I keep all my stuff in very good condition. Dust has never really been a big issue for me so I cant say Ive ever really had to dust my systems. The game cases unfortunately haven't had as good of a history, with many of the older ones getting scratched over time. However, I've been going out of my way to keep an eye on the cases now and all of them I have gotten in the past year and a half or so is as good as the day I bought it.


----------



## GamerzHell9137 (Sep 11, 2015)

Nowadays i'm mainly playing on PC. Its fast, its easy but sometimes a bit stressful. I do like tweaking and getting the max possible of the hardware I have, and its fun to see all of those projects that optimize games or make the experience even better! The PC Mod community sure is awesome. Anyways, about the topic, yes I clean my PC. I was cleaning the inside of the PC WRONG until last month. Thought collecting dust with a vacuum cleaner was a smart idea lol
Every month or so i'm cleaning stuff from the HDD and defragmentate it to get max speed, cleaning the GPU and checking the internals in general. I've got a new case for the PC which had a fan in front and bought another one which I've set in the back of the case for better air circulation. I've invested in a good PSU like a year or so ago and got my GTX 960 last month (Its a blast playing with the beast  ).
Next things on my radar are a new CPU,Mobo and RAM which will take a while to buy.
And no mom help lol, if she knew how to do PC stuff i'd gladly let her do it but she's having issues using a toaster let alone any other electric appliance. The help i'm getting is either from Google or from fellow tempers.
And I haven't ever read gaming magazines (maybe only once) but I do like reading articles like these on temp and I check Siliconera for gaming news in general (Heard that Gematsu's main focus is Japanese games so I guess i'll migrate there soon)
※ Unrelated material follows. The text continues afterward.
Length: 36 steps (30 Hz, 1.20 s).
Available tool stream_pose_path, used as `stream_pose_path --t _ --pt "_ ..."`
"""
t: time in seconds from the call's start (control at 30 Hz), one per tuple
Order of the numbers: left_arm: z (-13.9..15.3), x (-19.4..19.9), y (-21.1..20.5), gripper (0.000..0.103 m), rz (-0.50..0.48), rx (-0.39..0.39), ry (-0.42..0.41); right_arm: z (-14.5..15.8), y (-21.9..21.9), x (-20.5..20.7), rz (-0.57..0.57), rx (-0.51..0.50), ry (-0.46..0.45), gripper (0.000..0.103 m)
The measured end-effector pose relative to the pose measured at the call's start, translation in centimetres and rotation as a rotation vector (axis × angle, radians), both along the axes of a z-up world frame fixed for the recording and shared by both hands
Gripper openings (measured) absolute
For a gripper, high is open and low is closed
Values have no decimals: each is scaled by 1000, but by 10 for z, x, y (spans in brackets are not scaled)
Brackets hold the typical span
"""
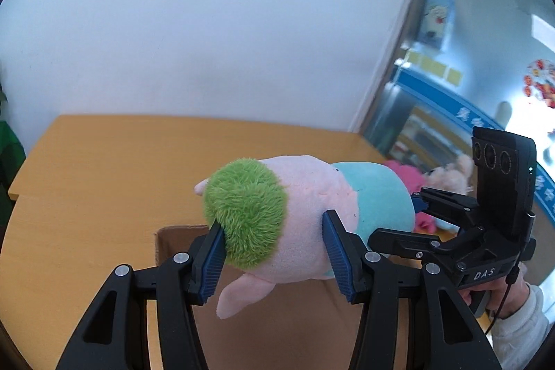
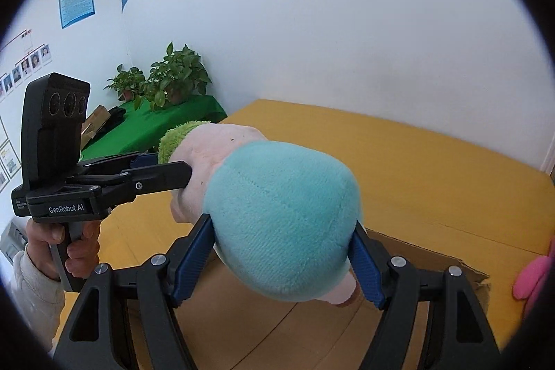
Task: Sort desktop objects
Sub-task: 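Carry the plush toy into the cardboard box and open both grippers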
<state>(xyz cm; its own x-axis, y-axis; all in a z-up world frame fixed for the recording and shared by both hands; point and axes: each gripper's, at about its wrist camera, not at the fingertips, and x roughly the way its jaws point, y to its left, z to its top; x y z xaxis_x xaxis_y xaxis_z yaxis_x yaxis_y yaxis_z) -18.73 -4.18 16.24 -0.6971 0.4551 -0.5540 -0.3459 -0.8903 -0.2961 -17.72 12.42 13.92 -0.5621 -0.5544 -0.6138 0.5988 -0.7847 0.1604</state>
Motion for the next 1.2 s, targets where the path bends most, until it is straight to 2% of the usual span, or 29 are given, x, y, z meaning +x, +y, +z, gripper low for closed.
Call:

Anyways thanks for writing these articles Prans. I think they pretty fit the Gbatemp community! Its nice to discuss about stuff like these and I really don't know any place that does them. I was kinda loosing my Temper(lolpuns) but your and Chavosaur's articles really brought it back. I hope you both continue on writing these because I think they are pretty good for the community.


----------



## Tom Bombadildo (Sep 11, 2015)

I usually clean up the consoles that I have out and am using around once a month or so, though if they're not too dusty I'll just skip it. I always clean my PC then as well, though I don't think I've ever really bothered to clean my 2 monitors, the screen on my older one has some spots that could be cleaned up. 

Whatever I have boxed up make no difference to me though. 



Red3agle said:


> How do you become a contributor?


Via recruitment. We had an application process up back in July, which only lasted a week. If we ever have another "recruitment drive", which probably won't be any time soon, you'll see a thread for it on the front page with more information.


----------



## BurningDesire (Sep 11, 2015)

Tom Bombadildo said:


> I usually clean up the consoles that I have out and am using around once a month or so, though if they're not too dusty I'll just skip it. I always clean my PC then as well, though I don't think I've ever really bothered to clean my 2 monitors, the screen on my older one has some spots that could be cleaned up.
> 
> Whatever I have boxed up make no difference to me though.
> 
> ...


Okay, thanks for the reply!


----------



## weavile001 (Sep 12, 2015)

I usually clean/dust off my 3DS and Vita when i'm going to play on them , which is at least 2 times per day.....
the same for home consoles but i usually play on them on the Weekend.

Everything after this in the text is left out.